What you are asked to do →
Find the line with "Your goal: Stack" in the records below. Copy it and every line after it, up to and including the line with "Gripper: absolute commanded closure".

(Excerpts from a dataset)
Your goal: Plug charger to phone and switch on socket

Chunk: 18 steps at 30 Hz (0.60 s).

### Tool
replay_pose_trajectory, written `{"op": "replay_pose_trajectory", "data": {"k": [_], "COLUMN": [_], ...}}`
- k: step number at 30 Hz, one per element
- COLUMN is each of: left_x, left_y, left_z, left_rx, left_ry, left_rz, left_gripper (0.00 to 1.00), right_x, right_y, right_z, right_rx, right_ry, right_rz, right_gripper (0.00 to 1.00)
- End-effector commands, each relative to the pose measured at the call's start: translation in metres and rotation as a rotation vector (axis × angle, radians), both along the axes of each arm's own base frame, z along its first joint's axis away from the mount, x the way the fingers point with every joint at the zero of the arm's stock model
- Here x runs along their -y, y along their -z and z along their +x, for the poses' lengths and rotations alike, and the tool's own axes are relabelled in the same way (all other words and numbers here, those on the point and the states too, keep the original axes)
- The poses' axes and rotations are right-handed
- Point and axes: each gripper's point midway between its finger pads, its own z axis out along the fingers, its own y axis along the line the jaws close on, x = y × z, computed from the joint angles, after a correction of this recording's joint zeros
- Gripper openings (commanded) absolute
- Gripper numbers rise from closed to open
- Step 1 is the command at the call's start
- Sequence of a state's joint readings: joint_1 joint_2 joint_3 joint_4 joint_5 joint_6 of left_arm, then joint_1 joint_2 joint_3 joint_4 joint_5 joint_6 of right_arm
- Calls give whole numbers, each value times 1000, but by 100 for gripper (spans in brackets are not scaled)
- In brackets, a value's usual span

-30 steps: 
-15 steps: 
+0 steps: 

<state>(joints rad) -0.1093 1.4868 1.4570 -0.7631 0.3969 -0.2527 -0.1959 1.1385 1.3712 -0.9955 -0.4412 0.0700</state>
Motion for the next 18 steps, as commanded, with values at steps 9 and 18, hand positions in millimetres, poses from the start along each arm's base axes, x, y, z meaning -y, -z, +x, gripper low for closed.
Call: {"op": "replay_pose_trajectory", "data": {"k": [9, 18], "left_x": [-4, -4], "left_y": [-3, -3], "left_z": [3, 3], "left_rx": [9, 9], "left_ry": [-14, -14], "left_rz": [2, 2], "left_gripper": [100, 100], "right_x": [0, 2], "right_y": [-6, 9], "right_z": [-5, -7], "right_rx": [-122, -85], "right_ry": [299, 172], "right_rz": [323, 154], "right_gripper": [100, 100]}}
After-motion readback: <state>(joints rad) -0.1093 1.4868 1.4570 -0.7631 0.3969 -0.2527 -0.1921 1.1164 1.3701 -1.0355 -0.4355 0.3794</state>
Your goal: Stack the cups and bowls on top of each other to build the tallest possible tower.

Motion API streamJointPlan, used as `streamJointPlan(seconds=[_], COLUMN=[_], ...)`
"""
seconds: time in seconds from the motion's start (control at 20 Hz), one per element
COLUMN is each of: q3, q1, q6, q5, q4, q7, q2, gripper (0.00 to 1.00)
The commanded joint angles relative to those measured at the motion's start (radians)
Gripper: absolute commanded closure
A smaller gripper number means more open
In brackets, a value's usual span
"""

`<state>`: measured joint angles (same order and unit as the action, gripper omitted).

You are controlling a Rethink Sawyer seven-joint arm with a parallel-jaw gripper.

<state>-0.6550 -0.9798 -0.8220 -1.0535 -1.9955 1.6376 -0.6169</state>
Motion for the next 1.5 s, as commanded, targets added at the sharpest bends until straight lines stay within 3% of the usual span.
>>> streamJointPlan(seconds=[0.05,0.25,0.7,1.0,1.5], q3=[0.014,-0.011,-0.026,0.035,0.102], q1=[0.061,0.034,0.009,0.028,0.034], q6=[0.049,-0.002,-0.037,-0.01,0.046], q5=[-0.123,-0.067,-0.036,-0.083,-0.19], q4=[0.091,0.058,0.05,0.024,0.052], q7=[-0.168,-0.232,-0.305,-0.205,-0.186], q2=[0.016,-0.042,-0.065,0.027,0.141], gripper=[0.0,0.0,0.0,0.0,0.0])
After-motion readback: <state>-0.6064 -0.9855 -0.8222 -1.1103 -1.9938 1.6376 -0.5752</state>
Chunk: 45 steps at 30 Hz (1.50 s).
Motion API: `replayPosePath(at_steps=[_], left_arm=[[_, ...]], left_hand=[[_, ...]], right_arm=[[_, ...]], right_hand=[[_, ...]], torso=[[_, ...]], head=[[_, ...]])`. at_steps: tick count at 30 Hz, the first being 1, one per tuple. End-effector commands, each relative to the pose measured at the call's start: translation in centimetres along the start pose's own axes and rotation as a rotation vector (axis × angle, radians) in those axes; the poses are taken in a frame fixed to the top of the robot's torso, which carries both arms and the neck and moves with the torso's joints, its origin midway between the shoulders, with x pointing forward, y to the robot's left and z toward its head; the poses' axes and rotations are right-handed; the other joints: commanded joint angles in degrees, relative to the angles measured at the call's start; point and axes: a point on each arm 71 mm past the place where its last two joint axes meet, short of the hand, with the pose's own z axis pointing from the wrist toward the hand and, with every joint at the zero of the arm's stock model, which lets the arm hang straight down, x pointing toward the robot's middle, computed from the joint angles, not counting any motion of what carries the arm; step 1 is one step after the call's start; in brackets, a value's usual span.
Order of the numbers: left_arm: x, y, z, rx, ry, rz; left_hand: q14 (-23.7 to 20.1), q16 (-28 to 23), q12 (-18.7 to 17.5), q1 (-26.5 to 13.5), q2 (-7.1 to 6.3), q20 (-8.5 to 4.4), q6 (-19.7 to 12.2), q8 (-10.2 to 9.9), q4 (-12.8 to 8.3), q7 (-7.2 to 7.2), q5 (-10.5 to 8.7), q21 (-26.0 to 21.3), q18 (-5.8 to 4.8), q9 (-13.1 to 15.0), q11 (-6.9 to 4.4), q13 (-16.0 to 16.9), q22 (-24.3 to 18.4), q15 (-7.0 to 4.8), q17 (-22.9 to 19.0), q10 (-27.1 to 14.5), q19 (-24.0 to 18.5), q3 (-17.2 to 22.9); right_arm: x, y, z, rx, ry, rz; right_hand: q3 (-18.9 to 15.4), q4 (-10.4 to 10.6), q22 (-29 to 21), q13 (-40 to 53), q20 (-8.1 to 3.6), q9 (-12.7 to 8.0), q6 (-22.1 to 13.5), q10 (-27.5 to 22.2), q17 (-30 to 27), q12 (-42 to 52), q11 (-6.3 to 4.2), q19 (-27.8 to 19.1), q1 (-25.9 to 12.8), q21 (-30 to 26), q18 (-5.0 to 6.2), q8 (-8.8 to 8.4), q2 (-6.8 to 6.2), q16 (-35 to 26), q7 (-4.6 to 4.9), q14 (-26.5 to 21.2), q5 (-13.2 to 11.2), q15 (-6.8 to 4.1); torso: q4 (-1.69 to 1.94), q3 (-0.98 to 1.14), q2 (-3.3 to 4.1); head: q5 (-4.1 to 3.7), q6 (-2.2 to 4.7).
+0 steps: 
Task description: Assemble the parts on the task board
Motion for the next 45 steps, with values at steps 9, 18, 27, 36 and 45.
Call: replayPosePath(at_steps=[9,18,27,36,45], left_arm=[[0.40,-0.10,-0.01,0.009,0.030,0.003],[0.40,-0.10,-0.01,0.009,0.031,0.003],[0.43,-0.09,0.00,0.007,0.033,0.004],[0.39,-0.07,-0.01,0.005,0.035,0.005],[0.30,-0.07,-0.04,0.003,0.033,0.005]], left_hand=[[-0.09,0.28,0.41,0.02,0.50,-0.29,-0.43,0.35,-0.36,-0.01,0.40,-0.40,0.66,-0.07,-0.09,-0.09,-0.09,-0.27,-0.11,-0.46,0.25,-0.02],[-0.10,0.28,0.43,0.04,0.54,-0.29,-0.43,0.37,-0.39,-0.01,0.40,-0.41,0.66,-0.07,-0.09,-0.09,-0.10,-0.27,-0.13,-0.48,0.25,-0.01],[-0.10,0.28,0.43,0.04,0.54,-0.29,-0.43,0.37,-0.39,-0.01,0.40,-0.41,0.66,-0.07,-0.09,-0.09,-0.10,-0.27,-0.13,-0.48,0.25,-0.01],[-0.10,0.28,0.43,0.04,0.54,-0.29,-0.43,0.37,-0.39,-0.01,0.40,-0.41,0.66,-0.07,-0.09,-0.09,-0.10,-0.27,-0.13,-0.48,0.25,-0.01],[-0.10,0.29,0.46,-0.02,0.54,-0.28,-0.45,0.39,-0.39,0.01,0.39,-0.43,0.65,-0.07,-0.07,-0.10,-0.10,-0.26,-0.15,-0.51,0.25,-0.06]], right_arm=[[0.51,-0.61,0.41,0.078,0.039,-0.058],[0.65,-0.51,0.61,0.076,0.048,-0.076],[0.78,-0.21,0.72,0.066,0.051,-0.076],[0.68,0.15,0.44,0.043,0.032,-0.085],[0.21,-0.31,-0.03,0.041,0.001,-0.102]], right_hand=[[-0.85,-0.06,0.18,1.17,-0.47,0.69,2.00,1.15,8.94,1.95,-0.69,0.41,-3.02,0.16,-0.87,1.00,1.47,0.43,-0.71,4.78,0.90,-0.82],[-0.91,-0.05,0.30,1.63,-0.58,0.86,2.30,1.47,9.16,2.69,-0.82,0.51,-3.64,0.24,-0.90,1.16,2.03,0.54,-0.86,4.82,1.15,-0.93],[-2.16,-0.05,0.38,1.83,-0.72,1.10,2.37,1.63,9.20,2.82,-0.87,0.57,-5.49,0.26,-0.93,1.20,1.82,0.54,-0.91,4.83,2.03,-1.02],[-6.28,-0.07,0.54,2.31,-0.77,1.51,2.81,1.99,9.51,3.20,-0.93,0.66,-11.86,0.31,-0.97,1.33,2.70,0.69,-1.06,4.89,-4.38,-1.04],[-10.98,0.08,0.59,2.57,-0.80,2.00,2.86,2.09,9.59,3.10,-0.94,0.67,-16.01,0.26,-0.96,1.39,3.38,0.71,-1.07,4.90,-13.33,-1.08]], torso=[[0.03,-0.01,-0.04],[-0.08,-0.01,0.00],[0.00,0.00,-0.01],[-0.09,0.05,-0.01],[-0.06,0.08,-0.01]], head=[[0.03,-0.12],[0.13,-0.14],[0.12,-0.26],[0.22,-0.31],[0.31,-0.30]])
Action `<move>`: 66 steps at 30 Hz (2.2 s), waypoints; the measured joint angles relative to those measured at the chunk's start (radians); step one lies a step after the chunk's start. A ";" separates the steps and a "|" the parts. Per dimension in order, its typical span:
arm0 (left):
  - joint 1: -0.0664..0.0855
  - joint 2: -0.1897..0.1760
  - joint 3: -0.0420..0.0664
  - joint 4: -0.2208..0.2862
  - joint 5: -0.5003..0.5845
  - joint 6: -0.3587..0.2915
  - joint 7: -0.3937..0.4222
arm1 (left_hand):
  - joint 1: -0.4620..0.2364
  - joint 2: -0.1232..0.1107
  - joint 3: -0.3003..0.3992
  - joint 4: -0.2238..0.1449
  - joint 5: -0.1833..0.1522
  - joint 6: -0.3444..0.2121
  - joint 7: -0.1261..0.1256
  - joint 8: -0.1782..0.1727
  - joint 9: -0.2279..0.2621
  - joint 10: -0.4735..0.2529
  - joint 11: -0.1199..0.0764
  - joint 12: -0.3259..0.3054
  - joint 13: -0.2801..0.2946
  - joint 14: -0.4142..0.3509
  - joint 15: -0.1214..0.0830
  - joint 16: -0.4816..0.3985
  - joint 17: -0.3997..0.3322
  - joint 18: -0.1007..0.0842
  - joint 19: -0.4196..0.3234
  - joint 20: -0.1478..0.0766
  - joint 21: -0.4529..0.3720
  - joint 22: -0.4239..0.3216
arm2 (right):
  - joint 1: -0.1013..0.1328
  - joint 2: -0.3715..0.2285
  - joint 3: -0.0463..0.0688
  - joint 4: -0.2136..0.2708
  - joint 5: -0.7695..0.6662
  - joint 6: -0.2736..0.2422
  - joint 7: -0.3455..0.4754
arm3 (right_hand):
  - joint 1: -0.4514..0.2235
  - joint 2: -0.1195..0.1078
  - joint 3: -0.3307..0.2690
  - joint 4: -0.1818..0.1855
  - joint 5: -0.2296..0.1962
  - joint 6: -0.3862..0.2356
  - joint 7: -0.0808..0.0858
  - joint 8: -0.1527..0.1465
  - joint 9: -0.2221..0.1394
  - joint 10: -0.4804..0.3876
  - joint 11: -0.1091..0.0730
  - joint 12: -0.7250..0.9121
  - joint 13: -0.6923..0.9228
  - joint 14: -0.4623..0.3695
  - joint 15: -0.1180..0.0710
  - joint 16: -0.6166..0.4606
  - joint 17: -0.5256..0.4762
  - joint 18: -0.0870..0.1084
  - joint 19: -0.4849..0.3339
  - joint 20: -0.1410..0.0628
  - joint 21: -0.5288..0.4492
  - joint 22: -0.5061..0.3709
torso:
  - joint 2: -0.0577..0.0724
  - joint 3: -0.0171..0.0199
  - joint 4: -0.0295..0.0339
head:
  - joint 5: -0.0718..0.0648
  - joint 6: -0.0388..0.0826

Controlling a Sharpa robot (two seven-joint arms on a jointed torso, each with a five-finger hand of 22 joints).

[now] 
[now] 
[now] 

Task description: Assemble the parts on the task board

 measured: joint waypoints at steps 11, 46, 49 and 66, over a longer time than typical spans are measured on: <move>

Task output →
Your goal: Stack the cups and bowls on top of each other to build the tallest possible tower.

Motion API streamJointPlan, used as `streamJointPlan(seconds=[_], COLUMN=[_], ...)`
"""
seconds: time in seconds from the motion's start (control at 20 Hz), one per element
COLUMN is each of: q3, q1, q6, q5, q4, q7, q2, gripper (0.00 to 1.00)
The commanded joint angles relative to those measured at the motion's start (radians)
Gripper: absolute commanded closure

Nothing more remains in this exercise.